#### Data ####
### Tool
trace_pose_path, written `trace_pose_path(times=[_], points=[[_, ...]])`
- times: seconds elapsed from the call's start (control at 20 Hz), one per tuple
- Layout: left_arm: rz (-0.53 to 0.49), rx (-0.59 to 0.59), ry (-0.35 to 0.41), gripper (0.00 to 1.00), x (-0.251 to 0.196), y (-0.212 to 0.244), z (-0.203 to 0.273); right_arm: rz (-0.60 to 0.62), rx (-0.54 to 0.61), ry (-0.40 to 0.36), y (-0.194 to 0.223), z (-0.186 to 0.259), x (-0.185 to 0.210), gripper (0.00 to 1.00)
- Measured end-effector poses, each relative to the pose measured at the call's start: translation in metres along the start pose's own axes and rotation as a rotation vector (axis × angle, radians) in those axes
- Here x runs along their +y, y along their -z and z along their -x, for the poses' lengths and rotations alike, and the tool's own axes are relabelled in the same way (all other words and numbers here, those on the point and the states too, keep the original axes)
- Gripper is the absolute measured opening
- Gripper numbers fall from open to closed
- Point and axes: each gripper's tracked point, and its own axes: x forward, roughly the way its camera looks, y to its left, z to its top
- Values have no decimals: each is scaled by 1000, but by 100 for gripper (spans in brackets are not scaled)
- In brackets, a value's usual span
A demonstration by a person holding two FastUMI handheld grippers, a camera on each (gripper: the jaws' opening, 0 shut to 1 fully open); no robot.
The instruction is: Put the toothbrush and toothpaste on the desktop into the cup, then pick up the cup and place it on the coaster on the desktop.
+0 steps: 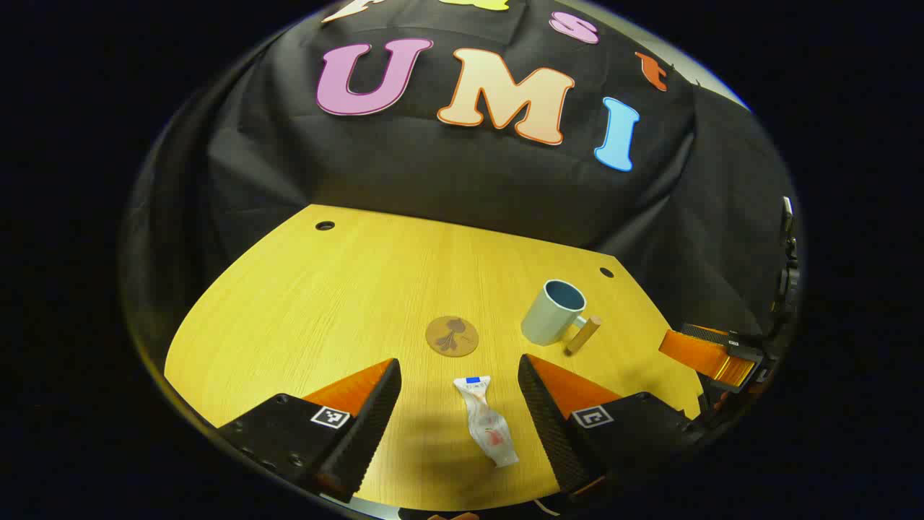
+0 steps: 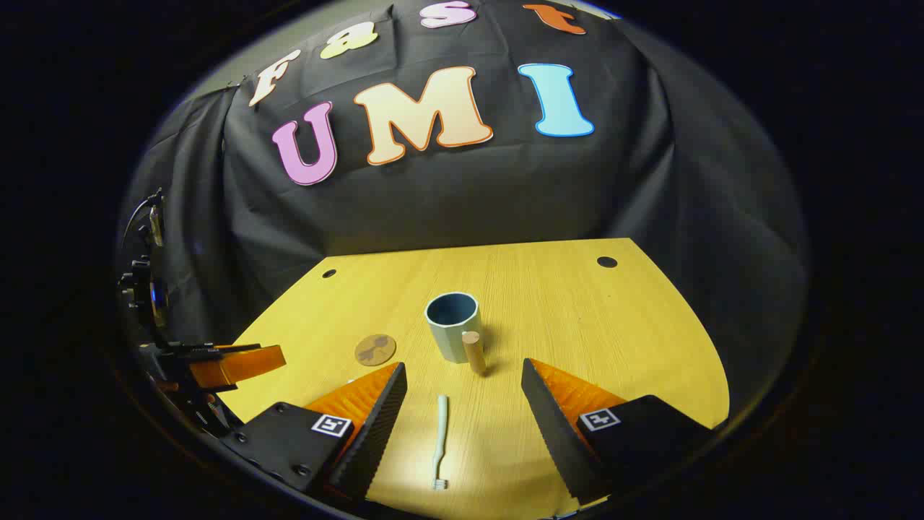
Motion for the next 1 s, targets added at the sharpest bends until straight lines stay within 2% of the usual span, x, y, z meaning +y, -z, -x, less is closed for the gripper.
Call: trace_pose_path(times=[0.1, 0.35, 0.9, 0.95, 1.0], points=[[4, 17, -8, 95, 3, 5, -1, -3, 11, -3, 2, -2, 1, 99], [48, 42, -7, 95, 4, 14, -2, -6, 18, 18, 6, -4, -1, 98], [24, 97, 16, 95, 1, 24, -2, 19, 127, 3, 28, -11, 13, 95], [20, 100, 16, 95, 1, 25, -2, 25, 144, 3, 31, -13, 13, 99], [16, 100, 15, 95, 2, 24, -2, 31, 160, 1, 34, -13, 14, 95]])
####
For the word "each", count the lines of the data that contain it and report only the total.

4